This exercise needs the listing below duplicated exactly.

<<<<

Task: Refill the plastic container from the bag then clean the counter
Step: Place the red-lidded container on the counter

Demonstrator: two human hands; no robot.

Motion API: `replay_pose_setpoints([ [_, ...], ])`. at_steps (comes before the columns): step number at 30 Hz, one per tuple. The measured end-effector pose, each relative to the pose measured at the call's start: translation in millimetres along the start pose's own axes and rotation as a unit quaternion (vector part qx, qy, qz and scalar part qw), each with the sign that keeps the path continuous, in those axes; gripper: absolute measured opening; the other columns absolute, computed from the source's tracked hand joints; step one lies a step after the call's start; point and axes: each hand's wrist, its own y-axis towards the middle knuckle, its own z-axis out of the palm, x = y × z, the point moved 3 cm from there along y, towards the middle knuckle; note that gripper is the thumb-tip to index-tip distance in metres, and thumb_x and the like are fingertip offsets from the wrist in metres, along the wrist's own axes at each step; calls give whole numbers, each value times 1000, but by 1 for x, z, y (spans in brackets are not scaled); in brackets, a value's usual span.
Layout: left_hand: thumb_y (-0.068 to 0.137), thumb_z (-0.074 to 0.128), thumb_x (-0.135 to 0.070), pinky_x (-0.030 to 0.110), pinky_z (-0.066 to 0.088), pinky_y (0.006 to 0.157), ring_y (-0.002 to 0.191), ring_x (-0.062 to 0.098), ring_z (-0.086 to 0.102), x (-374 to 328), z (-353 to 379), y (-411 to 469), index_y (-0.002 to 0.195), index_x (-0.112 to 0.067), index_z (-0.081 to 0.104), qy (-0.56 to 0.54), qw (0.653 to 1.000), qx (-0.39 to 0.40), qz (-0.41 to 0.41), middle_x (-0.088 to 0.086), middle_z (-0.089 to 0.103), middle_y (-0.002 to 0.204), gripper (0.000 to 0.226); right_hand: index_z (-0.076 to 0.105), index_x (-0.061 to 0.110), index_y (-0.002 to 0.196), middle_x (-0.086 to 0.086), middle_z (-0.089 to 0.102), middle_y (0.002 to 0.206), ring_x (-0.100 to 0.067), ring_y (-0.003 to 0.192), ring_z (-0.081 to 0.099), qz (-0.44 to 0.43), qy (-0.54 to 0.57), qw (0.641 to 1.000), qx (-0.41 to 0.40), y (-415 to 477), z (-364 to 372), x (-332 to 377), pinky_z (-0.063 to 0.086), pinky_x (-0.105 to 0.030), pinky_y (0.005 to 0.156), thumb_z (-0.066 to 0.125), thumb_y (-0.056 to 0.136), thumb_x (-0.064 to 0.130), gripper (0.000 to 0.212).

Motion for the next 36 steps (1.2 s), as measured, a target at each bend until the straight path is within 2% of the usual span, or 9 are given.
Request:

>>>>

**The answer**:
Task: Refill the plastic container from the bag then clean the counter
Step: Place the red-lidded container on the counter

Demonstrator: two human hands; no robot.

Motion API: `replay_pose_setpoints([ [_, ...], ])`. at_steps (comes before the columns): step number at 30 Hz, one per tuple. The measured end-effector pose, each relative to the pose measured at the call's start: translation in millimetres along the start pose's own axes and rotation as a unit quaternion (vector part qx, qy, qz and scalar part qw), each with the sign that keeps the path continuous, in those axes; gripper: absolute measured opening; the other columns absolute, computed from the source's tracked hand joints; step one lies a step after the call's start; point and axes: each hand's wrist, its own y-axis towards the middle knuckle, its own z-axis out of the palm, x = y × z, the point moved 3 cm from there along y, towards the middle knuckle; note that gripper is the thumb-tip to index-tip distance in metres, and thumb_x and the like are fingertip offsets from the wrist in metres, along the wrist's own axes at each step; calls give whole numbers, each value times 1000, but by 1 for x, z, y (spans in brackets are not scaled); in brackets, a value's usual span.
Layout: left_hand: thumb_y (-0.068 to 0.137), thumb_z (-0.074 to 0.128), thumb_x (-0.135 to 0.070), pinky_x (-0.030 to 0.110), pinky_z (-0.066 to 0.088), pinky_y (0.006 to 0.157), ring_y (-0.002 to 0.191), ring_x (-0.062 to 0.098), ring_z (-0.086 to 0.102), x (-374 to 328), z (-353 to 379), y (-411 to 469), index_y (-0.002 to 0.195), index_x (-0.112 to 0.067), index_z (-0.081 to 0.104), qy (-0.56 to 0.54), qw (0.653 to 1.000), qx (-0.39 to 0.40), qz (-0.41 to 0.41), middle_x (-0.088 to 0.086), middle_z (-0.089 to 0.103), middle_y (-0.002 to 0.204), gripper (0.000 to 0.226); right_hand: index_z (-0.076 to 0.105), index_x (-0.061 to 0.110), index_y (-0.002 to 0.196), middle_x (-0.086 to 0.086), middle_z (-0.089 to 0.102), middle_y (0.002 to 0.206), ring_x (-0.100 to 0.067), ring_y (-0.003 to 0.192), ring_z (-0.081 to 0.099), qz (-0.44 to 0.43), qy (-0.54 to 0.57), qw (0.641 to 1.000), qx (-0.41 to 0.40), y (-415 to 477), z (-364 to 372), x (-332 to 377), pinky_z (-0.063 to 0.086), pinky_x (-0.105 to 0.030), pinky_y (0.005 to 0.156), thumb_z (-0.066 to 0.125), thumb_y (-0.056 to 0.136), thumb_x (-0.064 to 0.130), gripper (0.000 to 0.212).

Motion for the next 36 steps (1.2 s), as measured, a target at each bend until the straight path is within 2% of the usual span, or 9 are given.
Request:

The output contains the complete answer to the exercise.